====== GIVEN ENTRIES
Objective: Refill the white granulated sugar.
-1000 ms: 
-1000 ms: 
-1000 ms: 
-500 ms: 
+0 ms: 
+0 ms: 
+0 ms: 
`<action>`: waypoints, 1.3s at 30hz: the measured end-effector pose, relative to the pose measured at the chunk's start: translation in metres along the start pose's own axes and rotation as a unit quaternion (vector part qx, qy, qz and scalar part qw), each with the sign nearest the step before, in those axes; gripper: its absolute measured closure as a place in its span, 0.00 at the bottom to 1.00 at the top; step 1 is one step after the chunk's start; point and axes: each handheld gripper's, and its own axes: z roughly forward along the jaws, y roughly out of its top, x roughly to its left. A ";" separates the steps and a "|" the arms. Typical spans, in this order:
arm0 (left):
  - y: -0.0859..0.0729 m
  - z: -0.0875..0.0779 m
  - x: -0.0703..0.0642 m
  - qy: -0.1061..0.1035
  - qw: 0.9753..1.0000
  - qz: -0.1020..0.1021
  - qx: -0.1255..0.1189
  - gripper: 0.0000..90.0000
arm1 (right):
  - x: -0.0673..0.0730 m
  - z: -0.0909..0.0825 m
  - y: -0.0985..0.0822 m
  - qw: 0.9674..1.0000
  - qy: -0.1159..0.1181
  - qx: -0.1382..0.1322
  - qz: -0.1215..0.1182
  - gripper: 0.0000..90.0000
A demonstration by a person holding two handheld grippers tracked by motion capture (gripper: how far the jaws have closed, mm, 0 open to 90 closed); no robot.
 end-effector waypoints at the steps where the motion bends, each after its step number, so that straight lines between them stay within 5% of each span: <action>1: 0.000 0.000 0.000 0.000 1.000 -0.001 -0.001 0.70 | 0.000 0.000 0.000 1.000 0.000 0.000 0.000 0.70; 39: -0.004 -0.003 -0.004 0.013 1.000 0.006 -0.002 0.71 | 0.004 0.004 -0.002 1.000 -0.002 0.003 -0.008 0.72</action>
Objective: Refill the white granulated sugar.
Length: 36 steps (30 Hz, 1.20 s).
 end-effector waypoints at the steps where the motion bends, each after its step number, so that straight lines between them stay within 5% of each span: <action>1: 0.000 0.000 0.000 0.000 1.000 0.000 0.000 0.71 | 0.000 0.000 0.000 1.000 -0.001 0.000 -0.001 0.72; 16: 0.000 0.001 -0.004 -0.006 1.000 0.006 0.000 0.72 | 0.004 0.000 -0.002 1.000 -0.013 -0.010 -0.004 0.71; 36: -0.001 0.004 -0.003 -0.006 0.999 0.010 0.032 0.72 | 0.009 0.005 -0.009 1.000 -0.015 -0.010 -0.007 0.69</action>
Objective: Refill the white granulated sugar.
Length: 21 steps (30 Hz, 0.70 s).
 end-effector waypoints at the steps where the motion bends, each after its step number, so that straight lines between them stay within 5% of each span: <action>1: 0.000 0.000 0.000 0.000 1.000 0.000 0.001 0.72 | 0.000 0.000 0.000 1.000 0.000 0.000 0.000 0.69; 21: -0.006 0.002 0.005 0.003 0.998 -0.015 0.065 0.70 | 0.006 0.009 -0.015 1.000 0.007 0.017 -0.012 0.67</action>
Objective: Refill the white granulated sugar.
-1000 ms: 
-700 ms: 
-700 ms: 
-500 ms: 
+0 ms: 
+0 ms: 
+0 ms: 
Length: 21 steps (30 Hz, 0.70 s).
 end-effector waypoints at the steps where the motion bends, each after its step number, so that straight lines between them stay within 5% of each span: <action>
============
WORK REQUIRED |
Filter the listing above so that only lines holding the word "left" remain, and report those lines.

RESPONSE FOR THIS EXERCISE |
`<action>`: waypoints, 1.3s at 30hz: the measured end-effector pose, relative to the pose measured at the chunk's start: translation in metres along the start pose's own axes and rotation as a unit quaternion (vector part qx, qy, qz and scalar part qw), each with the sign nearest the step before, in those axes; gripper: its absolute measured closure as a place in its span, 0.00 at the bottom to 1.00 at the top; step 1 is one step after the chunk's start; point and axes: each handheld gripper's, and its own axes: z roughly forward along the jaws, y roughly out of its top, x roughly to its left. A ";" separates the steps and a "|" the arms. Typical spans, in this order:
arm0 (left):

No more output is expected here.